By Kim Griggs
in Wellington, New Zealand
The New Zealand government has urged its counterparts in Britain and Norway to help fund the restoration of huts used by Antarctica's early explorers.
Scott's Discovery Hut is the least damaged, but most pilfered building
The NZ-based Antarctic Heritage Trust has launched plans to safeguard huts built for expeditions led by Robert Falcon Scott and Carsten Borchgrevink.
The constructions on Ross Island and Cape Adare are slowly deteriorating.
These restoration works will cost many millions of NZ dollars and the UK and Norway are being asked for donations.
"It has to be remembered that while here in New Zealand the [Antarctic Heritage] Trust and the government has taken a great interest in the subject, this is also the common history of mankind," New Zealand Prime Minister Helen Clark said.
"It is an international collaborative effort.
"We have been making representations in the United Kingdom and I am optimistic of support from there. We have also mentioned the project in Norway when I visited at the beginning of June.
"So it's a question of just gathering speed."
Prime Minister Clark was speaking at the launch of the restoration plans, developed by the Trust, to safeguard the two huts built on Ross Island for the expeditions led by Captain Scott, and a hut built for a British expedition led by Norwegian-born explorer Carsten Borchgrevink at Cape Adare.
The Trust last year launched a similar conservation plan for the hut on Ross Island used by Ernest Shackleton in his abortive attempt to reach the South Pole.
"The significant thing about these plans is that they are the first serious look at what needs to be done to protect these places in perpetuity," says Chris Cochran, a conservation architect who worked on the plans.
"There has been very good maintenance and repair work done in the past but it's been done on a year-by-year basis. This is a long-term strategic look at the future of the huts."
Despite withstanding the battering of Antarctic weather for 100 years or so, the huts are slowly but surely falling apart.
The Cape Evans hut is threatened by snow creeping up its south side
At Cape Adare, the roof needs to be replaced; the hut at Cape Evans, to which Scott never returned, is threatened by snow building up on the south side of the building and by ice heave below the floor.
Scott's Discovery Hut, which is close to the US base of McMurdo, is the least structurally damaged of all the historic buildings, but is the most pilfered.
So far the Trust has received government funding from New Zealand and from the government of British Antarctic Territory and has raised a total of about NZ $1m from a variety of other sources.
But many more millions will be needed if the Trust is going to be able to carry out the restoration plans it launched this week.
The estimate for the work to conserve the Shackleton hut alone is NZ $5m.
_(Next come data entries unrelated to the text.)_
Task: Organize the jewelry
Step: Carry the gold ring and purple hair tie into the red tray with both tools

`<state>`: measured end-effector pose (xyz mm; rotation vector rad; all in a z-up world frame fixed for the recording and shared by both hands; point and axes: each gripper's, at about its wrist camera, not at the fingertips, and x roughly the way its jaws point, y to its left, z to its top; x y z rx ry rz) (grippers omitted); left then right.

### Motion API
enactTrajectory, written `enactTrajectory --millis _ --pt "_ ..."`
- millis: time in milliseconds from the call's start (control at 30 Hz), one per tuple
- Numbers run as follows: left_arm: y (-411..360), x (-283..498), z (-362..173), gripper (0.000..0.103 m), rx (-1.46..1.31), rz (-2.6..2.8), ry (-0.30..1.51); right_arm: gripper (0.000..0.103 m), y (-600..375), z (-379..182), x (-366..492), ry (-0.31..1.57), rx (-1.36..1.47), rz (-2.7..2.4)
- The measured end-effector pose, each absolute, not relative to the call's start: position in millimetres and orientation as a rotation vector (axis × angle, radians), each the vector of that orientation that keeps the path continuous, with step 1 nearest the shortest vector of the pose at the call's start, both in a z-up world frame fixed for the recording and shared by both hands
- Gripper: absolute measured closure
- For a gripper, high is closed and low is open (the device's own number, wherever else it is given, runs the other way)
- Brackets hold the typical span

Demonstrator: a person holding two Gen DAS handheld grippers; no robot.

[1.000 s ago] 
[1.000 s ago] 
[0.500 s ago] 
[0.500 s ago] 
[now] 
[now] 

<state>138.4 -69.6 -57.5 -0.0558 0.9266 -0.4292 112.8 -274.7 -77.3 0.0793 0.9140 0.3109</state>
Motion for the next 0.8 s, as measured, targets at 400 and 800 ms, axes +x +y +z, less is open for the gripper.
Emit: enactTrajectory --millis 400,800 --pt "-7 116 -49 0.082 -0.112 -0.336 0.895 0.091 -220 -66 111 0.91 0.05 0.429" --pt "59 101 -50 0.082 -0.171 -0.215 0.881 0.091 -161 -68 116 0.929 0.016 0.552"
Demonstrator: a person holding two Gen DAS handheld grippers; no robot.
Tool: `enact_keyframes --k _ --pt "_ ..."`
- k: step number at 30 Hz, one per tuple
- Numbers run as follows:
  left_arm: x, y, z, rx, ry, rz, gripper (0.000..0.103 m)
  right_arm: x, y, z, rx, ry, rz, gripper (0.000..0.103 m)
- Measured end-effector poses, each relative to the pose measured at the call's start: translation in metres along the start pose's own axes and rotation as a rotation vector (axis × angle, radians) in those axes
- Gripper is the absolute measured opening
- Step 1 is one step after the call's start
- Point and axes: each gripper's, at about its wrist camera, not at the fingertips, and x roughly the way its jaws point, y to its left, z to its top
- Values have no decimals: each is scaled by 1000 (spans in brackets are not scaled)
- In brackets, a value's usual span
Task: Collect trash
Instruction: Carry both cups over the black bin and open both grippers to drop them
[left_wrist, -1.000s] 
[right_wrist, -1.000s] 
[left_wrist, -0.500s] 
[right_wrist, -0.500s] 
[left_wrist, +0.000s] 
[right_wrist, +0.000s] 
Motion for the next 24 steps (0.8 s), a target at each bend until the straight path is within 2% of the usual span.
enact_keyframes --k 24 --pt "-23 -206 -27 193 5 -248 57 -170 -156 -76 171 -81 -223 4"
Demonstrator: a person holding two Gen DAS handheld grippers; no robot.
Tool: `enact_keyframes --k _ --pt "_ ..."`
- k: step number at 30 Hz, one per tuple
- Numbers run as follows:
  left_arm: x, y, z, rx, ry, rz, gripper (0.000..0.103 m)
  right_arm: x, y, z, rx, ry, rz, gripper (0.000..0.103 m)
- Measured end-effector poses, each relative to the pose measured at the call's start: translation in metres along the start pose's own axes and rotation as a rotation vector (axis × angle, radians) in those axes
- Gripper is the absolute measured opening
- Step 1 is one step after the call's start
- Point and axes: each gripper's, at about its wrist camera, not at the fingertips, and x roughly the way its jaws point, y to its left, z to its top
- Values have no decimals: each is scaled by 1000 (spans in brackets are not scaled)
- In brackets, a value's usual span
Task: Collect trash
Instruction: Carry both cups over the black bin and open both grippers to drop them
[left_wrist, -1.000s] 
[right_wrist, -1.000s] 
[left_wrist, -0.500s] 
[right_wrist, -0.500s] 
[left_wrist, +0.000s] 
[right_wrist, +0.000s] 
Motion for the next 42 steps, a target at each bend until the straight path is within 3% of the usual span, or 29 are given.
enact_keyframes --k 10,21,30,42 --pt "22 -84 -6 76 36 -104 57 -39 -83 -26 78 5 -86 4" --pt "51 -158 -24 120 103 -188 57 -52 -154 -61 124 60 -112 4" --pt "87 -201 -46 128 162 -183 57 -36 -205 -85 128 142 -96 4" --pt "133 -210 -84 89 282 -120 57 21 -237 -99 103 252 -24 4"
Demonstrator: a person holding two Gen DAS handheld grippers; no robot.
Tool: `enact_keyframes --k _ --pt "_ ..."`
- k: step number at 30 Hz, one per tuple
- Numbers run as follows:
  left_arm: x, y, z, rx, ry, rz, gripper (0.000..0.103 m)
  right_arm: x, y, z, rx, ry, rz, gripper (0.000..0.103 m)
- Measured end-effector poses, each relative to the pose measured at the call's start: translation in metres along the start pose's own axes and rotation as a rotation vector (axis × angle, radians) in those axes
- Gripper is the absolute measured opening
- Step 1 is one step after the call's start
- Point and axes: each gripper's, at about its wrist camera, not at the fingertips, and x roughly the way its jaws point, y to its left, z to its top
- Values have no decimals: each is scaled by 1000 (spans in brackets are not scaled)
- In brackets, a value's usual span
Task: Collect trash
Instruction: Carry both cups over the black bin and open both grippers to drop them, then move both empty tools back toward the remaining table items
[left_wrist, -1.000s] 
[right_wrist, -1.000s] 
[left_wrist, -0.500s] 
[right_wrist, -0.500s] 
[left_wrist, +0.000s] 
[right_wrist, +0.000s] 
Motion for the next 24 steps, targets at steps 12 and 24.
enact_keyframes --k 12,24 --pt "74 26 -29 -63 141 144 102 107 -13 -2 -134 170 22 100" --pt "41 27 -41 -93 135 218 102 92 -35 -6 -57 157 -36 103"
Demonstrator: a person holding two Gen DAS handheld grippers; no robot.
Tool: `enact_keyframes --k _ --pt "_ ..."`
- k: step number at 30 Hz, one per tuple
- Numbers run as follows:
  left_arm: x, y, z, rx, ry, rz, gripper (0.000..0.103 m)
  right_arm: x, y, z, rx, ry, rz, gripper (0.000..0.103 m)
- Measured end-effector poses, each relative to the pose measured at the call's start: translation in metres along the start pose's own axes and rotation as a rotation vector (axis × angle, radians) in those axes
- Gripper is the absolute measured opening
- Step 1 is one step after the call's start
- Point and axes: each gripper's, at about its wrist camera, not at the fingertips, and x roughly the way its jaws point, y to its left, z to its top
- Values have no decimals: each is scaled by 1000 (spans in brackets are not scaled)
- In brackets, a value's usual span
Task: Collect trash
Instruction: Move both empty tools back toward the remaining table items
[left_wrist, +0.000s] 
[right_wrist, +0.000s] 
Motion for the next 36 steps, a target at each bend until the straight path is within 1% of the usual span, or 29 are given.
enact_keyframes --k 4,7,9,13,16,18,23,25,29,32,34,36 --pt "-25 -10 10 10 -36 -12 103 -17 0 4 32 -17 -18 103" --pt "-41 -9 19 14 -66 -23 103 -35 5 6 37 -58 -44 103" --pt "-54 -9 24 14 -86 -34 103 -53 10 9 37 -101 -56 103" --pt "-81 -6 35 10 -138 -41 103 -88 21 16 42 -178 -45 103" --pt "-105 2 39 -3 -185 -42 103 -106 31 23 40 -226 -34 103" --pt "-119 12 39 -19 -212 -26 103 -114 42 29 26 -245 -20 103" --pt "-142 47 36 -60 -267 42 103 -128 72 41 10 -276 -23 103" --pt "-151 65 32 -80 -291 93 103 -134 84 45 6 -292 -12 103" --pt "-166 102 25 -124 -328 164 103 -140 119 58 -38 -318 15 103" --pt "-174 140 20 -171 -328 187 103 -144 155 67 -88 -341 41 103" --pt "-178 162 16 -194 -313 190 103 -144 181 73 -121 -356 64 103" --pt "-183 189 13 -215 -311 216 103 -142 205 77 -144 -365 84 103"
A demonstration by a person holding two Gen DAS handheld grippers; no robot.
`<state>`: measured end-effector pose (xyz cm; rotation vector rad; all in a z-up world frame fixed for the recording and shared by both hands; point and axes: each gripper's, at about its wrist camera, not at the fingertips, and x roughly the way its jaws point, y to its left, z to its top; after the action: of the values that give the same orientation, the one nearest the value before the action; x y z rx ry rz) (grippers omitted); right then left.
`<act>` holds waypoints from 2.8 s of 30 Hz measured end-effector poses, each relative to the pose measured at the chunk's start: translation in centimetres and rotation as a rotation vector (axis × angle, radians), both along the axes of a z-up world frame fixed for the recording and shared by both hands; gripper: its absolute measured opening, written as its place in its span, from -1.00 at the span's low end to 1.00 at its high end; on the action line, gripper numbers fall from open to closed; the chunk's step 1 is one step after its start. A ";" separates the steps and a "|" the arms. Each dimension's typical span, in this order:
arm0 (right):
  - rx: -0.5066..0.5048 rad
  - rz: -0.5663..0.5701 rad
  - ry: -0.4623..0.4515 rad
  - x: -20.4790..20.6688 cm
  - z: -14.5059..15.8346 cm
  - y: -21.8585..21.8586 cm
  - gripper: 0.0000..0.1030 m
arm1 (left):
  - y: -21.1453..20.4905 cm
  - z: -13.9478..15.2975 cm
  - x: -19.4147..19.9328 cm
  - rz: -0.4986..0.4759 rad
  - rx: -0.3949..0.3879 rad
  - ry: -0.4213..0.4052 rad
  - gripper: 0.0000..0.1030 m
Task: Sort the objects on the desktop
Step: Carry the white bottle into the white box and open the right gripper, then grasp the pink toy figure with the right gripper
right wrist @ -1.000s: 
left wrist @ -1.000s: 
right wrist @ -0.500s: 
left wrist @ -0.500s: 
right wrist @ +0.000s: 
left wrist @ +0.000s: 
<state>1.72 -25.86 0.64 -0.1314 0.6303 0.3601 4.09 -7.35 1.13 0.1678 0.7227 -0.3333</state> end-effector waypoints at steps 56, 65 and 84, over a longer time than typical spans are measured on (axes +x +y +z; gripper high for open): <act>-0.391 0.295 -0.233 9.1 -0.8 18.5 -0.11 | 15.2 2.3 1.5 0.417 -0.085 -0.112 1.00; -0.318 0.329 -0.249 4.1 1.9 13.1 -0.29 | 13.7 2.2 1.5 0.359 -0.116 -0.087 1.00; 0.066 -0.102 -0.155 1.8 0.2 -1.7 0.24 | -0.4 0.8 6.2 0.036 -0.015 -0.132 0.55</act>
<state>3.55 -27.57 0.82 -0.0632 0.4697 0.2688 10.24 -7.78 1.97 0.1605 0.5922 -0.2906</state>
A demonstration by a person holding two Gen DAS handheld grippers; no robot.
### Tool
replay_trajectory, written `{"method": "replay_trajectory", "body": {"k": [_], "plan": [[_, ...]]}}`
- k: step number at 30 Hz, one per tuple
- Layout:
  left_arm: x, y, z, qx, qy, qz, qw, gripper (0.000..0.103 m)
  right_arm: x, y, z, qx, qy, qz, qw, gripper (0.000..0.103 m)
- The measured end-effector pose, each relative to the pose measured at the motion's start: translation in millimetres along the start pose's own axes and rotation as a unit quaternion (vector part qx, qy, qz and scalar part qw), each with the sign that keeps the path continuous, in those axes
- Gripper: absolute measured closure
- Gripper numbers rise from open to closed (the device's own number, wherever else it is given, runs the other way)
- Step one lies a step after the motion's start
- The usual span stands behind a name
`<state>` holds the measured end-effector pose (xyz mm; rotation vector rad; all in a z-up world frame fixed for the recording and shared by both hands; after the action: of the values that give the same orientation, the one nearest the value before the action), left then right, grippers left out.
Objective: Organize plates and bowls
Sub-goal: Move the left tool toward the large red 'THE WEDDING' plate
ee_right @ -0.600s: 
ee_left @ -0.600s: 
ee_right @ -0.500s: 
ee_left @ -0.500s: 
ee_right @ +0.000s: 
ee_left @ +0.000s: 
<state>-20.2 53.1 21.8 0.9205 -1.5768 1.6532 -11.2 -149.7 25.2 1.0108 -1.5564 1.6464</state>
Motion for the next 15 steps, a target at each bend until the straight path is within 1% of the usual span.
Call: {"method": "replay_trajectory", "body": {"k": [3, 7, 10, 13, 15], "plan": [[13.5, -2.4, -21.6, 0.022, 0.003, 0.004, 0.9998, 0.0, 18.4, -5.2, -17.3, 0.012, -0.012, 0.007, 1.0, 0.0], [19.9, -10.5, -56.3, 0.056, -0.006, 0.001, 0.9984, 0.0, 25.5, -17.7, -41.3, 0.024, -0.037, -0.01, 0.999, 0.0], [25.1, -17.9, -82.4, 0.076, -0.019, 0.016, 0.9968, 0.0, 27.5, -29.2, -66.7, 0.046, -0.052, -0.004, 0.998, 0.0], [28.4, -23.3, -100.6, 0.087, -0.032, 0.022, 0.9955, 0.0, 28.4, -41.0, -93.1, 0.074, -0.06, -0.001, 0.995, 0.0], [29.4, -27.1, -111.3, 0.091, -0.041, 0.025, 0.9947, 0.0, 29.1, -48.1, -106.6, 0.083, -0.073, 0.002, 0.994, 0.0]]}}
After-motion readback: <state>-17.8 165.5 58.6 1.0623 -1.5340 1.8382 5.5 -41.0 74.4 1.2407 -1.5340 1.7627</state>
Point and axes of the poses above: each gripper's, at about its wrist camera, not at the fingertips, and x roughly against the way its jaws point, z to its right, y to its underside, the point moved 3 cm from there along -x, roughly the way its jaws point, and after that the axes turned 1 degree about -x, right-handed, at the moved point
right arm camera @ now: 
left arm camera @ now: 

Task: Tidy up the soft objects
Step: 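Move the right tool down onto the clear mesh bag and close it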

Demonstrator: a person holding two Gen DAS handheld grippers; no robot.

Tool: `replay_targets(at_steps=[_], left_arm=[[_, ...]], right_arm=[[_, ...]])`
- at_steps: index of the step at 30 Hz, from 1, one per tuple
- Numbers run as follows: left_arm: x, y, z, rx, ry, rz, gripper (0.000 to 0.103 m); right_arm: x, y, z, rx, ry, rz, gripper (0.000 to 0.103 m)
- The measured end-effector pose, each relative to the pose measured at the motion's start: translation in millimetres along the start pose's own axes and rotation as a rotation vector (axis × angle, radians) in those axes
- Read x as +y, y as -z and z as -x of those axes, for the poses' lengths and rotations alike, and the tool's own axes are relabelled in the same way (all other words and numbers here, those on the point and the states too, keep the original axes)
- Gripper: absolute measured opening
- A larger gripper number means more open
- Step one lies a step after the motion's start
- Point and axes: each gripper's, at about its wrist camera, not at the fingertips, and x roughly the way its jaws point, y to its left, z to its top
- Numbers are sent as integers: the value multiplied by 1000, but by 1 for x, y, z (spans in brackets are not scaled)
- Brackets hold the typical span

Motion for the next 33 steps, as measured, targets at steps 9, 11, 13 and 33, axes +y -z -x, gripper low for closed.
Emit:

"These early expeditions faced challenges in raising funds and ironically 100 years later we are still facing those challenges," says Nigel Watson, the Trust's executive director.
But if the Trust is unable to carry out its plans, then the future for these aging repositories of heroism is grim, says the Trust.
"If the attention that we are asking for is not given, they will fall over and this heritage will be destroyed," says Rob Fenwick, chairman of the AHT. "There is nothing surer than that."
"I hope interested governments, agencies and individuals around the world will help the Trust in this cause.